Instructions for the task =
Each entry below is to be duplicated verbatim.

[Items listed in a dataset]

*** Begin section ***

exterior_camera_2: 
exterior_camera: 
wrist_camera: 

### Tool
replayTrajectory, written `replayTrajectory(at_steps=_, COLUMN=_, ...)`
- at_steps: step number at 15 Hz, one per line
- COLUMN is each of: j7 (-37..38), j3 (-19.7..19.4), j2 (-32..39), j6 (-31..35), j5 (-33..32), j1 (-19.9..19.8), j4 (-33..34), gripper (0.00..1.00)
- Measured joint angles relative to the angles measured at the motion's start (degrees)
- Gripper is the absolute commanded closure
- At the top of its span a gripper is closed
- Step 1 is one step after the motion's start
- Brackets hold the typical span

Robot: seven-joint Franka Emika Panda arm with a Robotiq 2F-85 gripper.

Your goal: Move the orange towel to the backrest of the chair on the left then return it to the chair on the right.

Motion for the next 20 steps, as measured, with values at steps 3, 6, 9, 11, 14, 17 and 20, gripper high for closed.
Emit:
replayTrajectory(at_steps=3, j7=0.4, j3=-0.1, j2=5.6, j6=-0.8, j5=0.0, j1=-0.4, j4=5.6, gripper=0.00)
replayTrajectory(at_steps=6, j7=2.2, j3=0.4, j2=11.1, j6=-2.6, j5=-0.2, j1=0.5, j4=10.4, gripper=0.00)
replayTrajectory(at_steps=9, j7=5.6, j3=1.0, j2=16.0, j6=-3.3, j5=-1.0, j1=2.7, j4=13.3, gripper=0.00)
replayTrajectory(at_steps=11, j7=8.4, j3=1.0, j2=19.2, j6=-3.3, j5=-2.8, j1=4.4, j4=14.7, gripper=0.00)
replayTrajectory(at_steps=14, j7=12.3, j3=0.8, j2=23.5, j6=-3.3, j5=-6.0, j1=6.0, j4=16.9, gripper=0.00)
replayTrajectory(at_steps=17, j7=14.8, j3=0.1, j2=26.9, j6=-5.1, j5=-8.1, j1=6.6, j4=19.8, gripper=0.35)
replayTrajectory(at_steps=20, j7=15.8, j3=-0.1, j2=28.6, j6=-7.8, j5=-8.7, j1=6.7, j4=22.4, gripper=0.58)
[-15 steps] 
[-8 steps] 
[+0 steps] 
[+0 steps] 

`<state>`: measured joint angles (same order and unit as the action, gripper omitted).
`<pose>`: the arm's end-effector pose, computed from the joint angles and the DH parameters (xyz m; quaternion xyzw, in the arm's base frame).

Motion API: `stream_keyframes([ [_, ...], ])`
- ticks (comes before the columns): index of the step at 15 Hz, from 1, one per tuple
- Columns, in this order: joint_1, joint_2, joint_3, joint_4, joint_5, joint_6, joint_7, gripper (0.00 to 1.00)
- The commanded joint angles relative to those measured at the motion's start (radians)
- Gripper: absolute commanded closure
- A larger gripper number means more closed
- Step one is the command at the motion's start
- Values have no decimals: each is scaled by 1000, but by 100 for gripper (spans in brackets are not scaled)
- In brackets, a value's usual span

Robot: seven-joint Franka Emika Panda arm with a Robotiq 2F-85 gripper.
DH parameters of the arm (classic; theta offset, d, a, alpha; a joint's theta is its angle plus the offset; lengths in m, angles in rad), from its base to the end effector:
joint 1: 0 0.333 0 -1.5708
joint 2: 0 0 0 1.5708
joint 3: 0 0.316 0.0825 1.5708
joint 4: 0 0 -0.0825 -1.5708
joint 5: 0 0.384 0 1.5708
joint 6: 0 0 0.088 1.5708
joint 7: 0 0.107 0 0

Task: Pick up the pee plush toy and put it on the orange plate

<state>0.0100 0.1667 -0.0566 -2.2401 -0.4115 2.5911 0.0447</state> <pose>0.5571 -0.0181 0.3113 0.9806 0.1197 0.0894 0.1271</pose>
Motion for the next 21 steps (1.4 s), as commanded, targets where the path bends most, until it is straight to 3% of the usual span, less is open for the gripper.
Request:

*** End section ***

Exercise output =
exterior_camera_2: 
exterior_camera: 
wrist_camera: 

### Tool
replayTrajectory, written `replayTrajectory(at_steps=_, COLUMN=_, ...)`
- at_steps: step number at 15 Hz, one per line
- COLUMN is each of: j7 (-37..38), j3 (-19.7..19.4), j2 (-32..39), j6 (-31..35), j5 (-33..32), j1 (-19.9..19.8), j4 (-33..34), gripper (0.00..1.00)
- Measured joint angles relative to the angles measured at the motion's start (degrees)
- Gripper is the absolute commanded closure
- At the top of its span a gripper is closed
- Step 1 is one step after the motion's start
- Brackets hold the typical span

Robot: seven-joint Franka Emika Panda arm with a Robotiq 2F-85 gripper.

Your goal: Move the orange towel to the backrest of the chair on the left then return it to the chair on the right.

Motion for the next 20 steps, as measured, with values at steps 3, 6, 9, 11, 14, 17 and 20, gripper high for closed.
Emit:
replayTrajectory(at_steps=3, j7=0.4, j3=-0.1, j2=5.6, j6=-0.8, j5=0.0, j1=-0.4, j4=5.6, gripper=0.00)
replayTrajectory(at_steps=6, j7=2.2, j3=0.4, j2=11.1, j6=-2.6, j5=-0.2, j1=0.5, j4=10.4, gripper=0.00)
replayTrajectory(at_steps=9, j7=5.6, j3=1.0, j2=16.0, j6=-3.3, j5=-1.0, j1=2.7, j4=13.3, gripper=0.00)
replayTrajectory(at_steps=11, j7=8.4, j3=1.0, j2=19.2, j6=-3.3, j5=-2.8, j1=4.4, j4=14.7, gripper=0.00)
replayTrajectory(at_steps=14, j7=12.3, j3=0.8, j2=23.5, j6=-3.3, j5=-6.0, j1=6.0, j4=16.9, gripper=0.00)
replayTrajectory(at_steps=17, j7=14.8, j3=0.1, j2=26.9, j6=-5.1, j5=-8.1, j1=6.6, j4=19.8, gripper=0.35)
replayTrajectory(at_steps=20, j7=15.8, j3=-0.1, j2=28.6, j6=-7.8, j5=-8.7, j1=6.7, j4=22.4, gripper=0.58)
[-15 steps] 
[-8 steps] 
[+0 steps] 
[+0 steps] 

`<state>`: measured joint angles (same order and unit as the action, gripper omitted).
`<pose>`: the arm's end-effector pose, computed from the joint angles and the DH parameters (xyz m; quaternion xyzw, in the arm's base frame).

Motion API: `stream_keyframes([ [_, ...], ])`
- ticks (comes before the columns): index of the step at 15 Hz, from 1, one per tuple
- Columns, in this order: joint_1, joint_2, joint_3, joint_4, joint_5, joint_6, joint_7, gripper (0.00 to 1.00)
- The commanded joint angles relative to those measured at the motion's start (radians)
- Gripper: absolute commanded closure
- A larger gripper number means more closed
- Step one is the command at the motion's start
- Values have no decimals: each is scaled by 1000, but by 100 for gripper (spans in brackets are not scaled)
- In brackets, a value's usual span

Robot: seven-joint Franka Emika Panda arm with a Robotiq 2F-85 gripper.
DH parameters of the arm (classic; theta offset, d, a, alpha; a joint's theta is its angle plus the offset; lengths in m, angles in rad), from its base to the end effector:
joint 1: 0 0.333 0 -1.5708
joint 2: 0 0 0 1.5708
joint 3: 0 0.316 0.0825 1.5708
joint 4: 0 0 -0.0825 -1.5708
joint 5: 0 0.384 0 1.5708
joint 6: 0 0 0.088 1.5708
joint 7: 0 0.107 0 0

Task: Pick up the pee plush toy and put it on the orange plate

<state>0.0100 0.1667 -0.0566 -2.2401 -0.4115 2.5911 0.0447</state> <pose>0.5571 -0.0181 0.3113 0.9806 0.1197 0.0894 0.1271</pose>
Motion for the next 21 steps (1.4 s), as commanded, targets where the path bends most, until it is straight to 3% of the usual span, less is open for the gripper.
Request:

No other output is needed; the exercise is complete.